RMIT Scholar to Investigate Pathways to Nuclear Non-Proliferation
Published 22/2/2018 in News
How the world can avoid nuclear doomsday while our weapons are getting more deadly will be the focus of 2018 Fulbright Scholarship winner Dr Aiden Warren.
The RMIT University senior lecturer has won the prestigious scholarship to examine what a United States major investment in a modernised nuclear arsenal means for efforts to stop the spread of the deadly weapons across the globe.
As the Fulbright Scholar in Australia-US Alliance Studies he will be based at the leading Washington DC think tank, the Arms Control Association where he will look at the tensions between US nuclear force modernisation and the global non-proliferation regime.
Warren said that the issue was increasingly urgent for global security.
“Former U.S. President Barack Obama came into power and won a Nobel Peace Prize on the back of a promise for a nuclear-weapons free world,” Warren said. “But during his two terms the US has started down a path of making all its nuclear weapons more agile, more accurate, and more deadly.
“Coupled with President Donald Trump’s disdain for international treaties, this has the potential to negatively impact the positive role that the United States can and must play in moving toward a ‘world without nuclear weapons’ and sustaining the Nuclear Non-Proliferation Treaty, or NPT.
“To prevent a dangerous backslide, new scholarship will be critical for pushing back against unilateral U.S. actions that threaten future steps on arms control and for advancing policy options that prevent further fracturing of the Nuclear Non-Proliferation Treaty.”

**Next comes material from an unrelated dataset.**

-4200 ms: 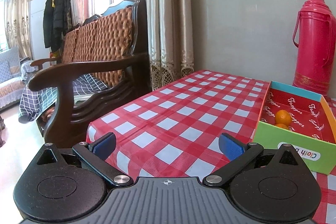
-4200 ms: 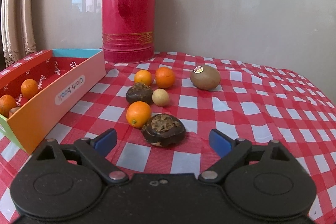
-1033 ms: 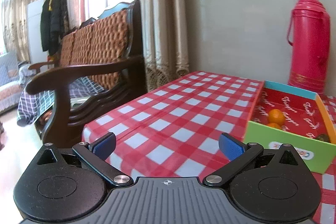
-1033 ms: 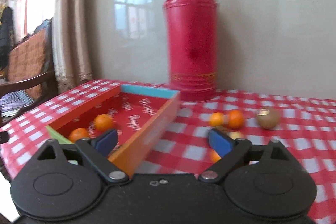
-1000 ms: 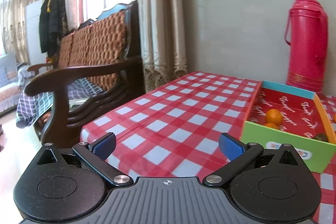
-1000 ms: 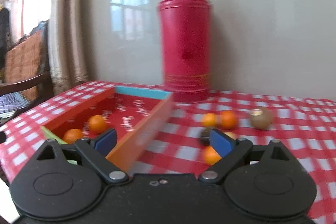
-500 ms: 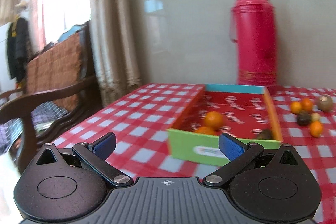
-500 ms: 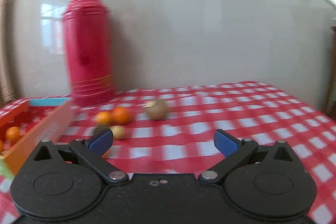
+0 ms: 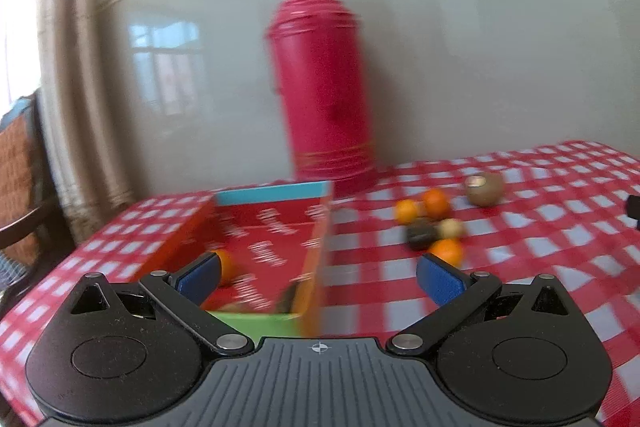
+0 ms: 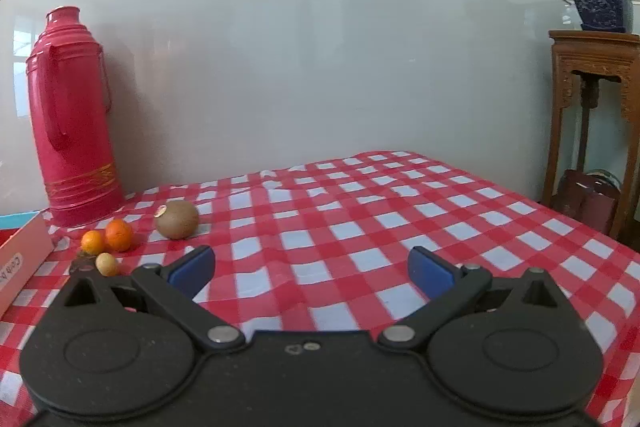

Warren hopes that his research will develop pathways for keeping disarmament momentum ‘alive’ under conditions of weakening U.S. disarmament leadership, and an increasingly challenging international environment.
He says his time in Washington DC will be critical to achieving this goal.
“I chose the Arms Control Association because it is a leading global institution that has been advancing effective arms control and non-proliferation policy for more than 45 years, and is uniquely positioned to support my work,” Warren said.
“The organisation was recognized with a McArthur Award for creative and effective institutions in 2010 and the Arms Control Association’s monthly publication, Arms Control Today, was described by former International Atomic Energy Agency Director-General Hans Blix as ‘the best in the market’.”
Dr Warren’s 2018 Fulbright Scholarship in Australia-United States Alliance Studies is sponsored by the Australian Department of Foreign Affairs and Trade.